**Assignment:** Copy the data exactly as it appears, and do not include any pictures.

Start of Exercise data

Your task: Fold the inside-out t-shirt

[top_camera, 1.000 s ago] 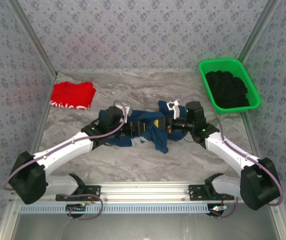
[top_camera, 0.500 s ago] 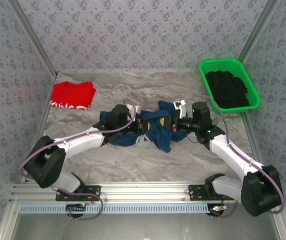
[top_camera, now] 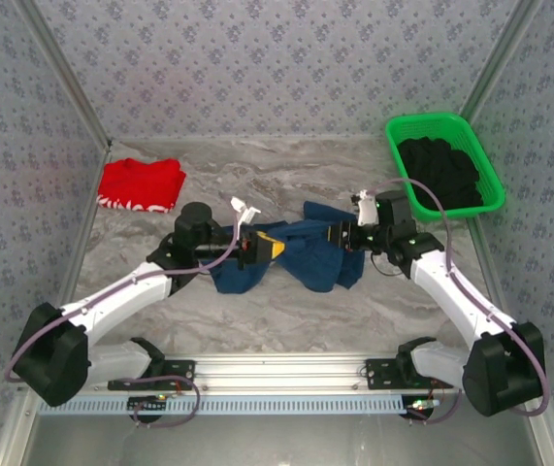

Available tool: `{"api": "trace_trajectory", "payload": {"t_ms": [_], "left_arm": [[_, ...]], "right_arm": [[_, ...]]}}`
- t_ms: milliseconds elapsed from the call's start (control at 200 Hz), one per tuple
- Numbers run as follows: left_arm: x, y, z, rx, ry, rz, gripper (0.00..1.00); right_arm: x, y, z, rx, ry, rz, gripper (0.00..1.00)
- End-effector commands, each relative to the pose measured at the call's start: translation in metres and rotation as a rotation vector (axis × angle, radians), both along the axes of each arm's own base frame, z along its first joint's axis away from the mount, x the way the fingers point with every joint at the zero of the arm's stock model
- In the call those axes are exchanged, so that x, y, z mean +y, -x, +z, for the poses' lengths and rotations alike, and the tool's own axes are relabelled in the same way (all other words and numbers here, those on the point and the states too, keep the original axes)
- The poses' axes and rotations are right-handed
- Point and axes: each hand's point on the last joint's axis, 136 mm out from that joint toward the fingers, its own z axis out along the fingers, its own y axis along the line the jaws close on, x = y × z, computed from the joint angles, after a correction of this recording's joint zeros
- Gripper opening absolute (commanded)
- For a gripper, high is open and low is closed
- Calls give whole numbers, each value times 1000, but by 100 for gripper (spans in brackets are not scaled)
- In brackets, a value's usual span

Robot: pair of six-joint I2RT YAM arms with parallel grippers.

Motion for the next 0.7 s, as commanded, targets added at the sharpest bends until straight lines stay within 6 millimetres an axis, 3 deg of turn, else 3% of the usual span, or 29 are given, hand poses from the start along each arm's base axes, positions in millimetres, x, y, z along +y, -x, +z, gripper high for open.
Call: {"api": "trace_trajectory", "payload": {"t_ms": [0, 245, 325, 565, 650, 700], "left_arm": [[1, 1, 8, -53, -13, -33, 0], [-4, -9, 4, -21, -36, -13, 0], [-5, -10, 4, -15, -38, -13, 0], [-4, -15, 5, -2, -59, 10, 0], [-4, -17, 5, 5, -70, 20, 0], [-4, -17, 6, 7, -72, 20, 0]], "right_arm": [[-11, 21, 8, -35, 139, 50, 35], [5, 63, 42, -264, 264, 210, 31], [23, 73, 48, -320, 257, 298, 28], [89, 102, 39, -353, 158, 585, 20], [104, 116, 35, -358, 119, 658, 18], [105, 113, 29, -348, 129, 647, 18]]}}
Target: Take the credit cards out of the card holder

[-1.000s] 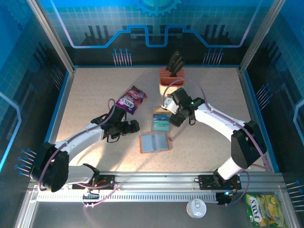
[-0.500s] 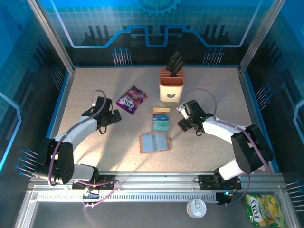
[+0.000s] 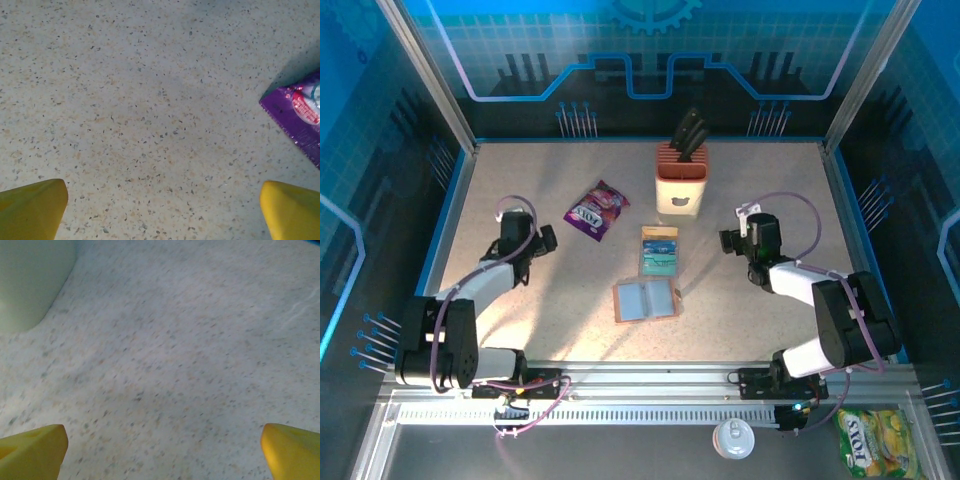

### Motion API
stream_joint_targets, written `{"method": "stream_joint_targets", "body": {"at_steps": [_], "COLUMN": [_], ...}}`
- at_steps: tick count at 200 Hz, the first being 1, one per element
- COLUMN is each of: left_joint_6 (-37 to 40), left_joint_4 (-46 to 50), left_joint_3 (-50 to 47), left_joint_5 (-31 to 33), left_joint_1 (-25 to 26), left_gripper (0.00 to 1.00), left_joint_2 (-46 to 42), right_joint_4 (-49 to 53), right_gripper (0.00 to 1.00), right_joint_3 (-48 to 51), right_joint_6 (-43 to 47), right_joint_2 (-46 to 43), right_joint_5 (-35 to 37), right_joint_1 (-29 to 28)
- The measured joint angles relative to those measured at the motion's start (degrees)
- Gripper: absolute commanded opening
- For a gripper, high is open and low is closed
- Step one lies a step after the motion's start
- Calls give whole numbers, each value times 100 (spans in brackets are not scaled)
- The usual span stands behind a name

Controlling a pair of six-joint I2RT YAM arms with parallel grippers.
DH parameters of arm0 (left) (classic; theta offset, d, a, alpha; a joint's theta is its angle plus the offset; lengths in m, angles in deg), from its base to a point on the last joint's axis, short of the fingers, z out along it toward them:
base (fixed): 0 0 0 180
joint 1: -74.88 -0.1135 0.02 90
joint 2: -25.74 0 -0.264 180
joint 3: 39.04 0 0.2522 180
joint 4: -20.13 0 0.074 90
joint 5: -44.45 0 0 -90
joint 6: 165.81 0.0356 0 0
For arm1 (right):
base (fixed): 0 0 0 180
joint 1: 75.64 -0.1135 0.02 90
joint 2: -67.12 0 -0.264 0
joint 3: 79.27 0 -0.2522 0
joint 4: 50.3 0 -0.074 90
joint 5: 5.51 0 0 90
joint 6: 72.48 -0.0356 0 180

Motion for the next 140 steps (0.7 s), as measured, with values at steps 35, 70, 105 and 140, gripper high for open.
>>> {"method": "stream_joint_targets", "body": {"at_steps": [35, 70, 105, 140], "left_joint_6": [258, 391, 584, 793], "left_joint_4": [-1412, -2356, -2573, -2946], "left_joint_3": [-636, -697, -625, -667], "left_joint_5": [-26, -74, -428, -828], "left_joint_1": [-4, -66, -79, -81], "left_gripper": [99, 99, 99, 98], "left_joint_2": [2, 186, 345, 345], "right_joint_4": [-1213, -2197, -2371, -2417], "right_gripper": [100, 100, 100, 100], "right_joint_3": [518, 981, 960, 887], "right_joint_6": [-184, -297, -315, -315], "right_joint_2": [37, 407, 442, 442], "right_joint_5": [-273, -710, -1023, -1198], "right_joint_1": [435, 623, 669, 669]}}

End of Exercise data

**Result of the exercise:**
Your task: Fold the inside-out t-shirt

[top_camera, 1.000 s ago] 
[top_camera, 0.500 s ago] 
[top_camera, now] 

Available tool: `{"api": "trace_trajectory", "payload": {"t_ms": [_], "left_arm": [[_, ...]], "right_arm": [[_, ...]]}}`
- t_ms: milliseconds elapsed from the call's start (control at 200 Hz), one per tuple
- Numbers run as follows: left_arm: x, y, z, rx, ry, rz, gripper (0.00..1.00); right_arm: x, y, z, rx, ry, rz, gripper (0.00..1.00)
- End-effector commands, each relative to the pose measured at the call's start: translation in metres and rotation as a rotation vector (axis × angle, radians), both along the axes of each arm's own base frame, z along its first joint's axis away from the mount, x the way the fingers point with every joint at the zero of the arm's stock model
- In the call those axes are exchanged, so that x, y, z mean +y, -x, +z, for the poses' lengths and rotations alike, and the tool's own axes are relabelled in the same way (all other words and numbers here, those on the point and the states too, keep the original axes)
- The poses' axes and rotations are right-handed
- Point and axes: each hand's point on the last joint's axis, 136 mm out from that joint toward the fingers, its own z axis out along the fingers, its own y axis along the line the jaws close on, x = y × z, computed from the joint angles, after a correction of this recording's joint zeros
- Gripper opening absolute (commanded)
- For a gripper, high is open and low is closed
- Calls give whole numbers, each value times 1000, but by 100 for gripper (spans in brackets are not scaled)
- In brackets, a value's usual span

Robot: pair of six-joint I2RT YAM arms with parallel grippers.

Motion for the next 0.7 s, as commanded, targets added at the sharpest bends until straight lines stay within 6 millimetres an axis, 3 deg of turn, else 3% of the usual span, or 29 are given, hand poses from the start along each arm's base axes, positions in millimetres, x, y, z along +y, -x, +z, gripper high for open.
Call: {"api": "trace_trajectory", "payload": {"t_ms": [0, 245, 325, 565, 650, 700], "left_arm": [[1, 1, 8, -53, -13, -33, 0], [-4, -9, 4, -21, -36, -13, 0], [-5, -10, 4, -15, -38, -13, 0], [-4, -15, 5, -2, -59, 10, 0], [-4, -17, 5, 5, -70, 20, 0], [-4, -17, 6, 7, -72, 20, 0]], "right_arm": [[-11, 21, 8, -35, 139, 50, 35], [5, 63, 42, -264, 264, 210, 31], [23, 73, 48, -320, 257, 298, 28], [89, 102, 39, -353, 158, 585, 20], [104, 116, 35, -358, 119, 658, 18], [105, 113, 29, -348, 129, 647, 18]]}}
Target: Take the credit cards out of the card holder

[-1.000s] 
[-0.500s] 
[+0.000s] 

### Motion API
stream_joint_targets, written `{"method": "stream_joint_targets", "body": {"at_steps": [_], "COLUMN": [_], ...}}`
- at_steps: tick count at 200 Hz, the first being 1, one per element
- COLUMN is each of: left_joint_6 (-37 to 40), left_joint_4 (-46 to 50), left_joint_3 (-50 to 47), left_joint_5 (-31 to 33), left_joint_1 (-25 to 26), left_gripper (0.00 to 1.00), left_joint_2 (-46 to 42), right_joint_4 (-49 to 53), right_gripper (0.00 to 1.00), right_joint_3 (-48 to 51), right_joint_6 (-43 to 47), right_joint_2 (-46 to 43), right_joint_5 (-35 to 37), right_joint_1 (-29 to 28)
- The measured joint angles relative to those measured at the motion's start (degrees)
- Gripper: absolute commanded opening
- For a gripper, high is open and low is closed
- Step one lies a step after the motion's start
- Calls give whole numbers, each value times 100 (spans in brackets are not scaled)
- The usual span stands behind a name

Controlling a pair of six-joint I2RT YAM arms with parallel grippers.
DH parameters of arm0 (left) (classic; theta offset, d, a, alpha; a joint's theta is its angle plus the offset; lengths in m, angles in deg), from its base to a point on the last joint's axis, short of the fingers, z out along it toward them:
base (fixed): 0 0 0 180
joint 1: -74.88 -0.1135 0.02 90
joint 2: -25.74 0 -0.264 180
joint 3: 39.04 0 0.2522 180
joint 4: -20.13 0 0.074 90
joint 5: -44.45 0 0 -90
joint 6: 165.81 0.0356 0 0
For arm1 (right):
base (fixed): 0 0 0 180
joint 1: 75.64 -0.1135 0.02 90
joint 2: -67.12 0 -0.264 0
joint 3: 79.27 0 -0.2522 0
joint 4: 50.3 0 -0.074 90
joint 5: 5.51 0 0 90
joint 6: 72.48 -0.0356 0 180

Motion for the next 140 steps (0.7 s), as measured, with values at steps 35, 70, 105 and 140, gripper high for open.
>>> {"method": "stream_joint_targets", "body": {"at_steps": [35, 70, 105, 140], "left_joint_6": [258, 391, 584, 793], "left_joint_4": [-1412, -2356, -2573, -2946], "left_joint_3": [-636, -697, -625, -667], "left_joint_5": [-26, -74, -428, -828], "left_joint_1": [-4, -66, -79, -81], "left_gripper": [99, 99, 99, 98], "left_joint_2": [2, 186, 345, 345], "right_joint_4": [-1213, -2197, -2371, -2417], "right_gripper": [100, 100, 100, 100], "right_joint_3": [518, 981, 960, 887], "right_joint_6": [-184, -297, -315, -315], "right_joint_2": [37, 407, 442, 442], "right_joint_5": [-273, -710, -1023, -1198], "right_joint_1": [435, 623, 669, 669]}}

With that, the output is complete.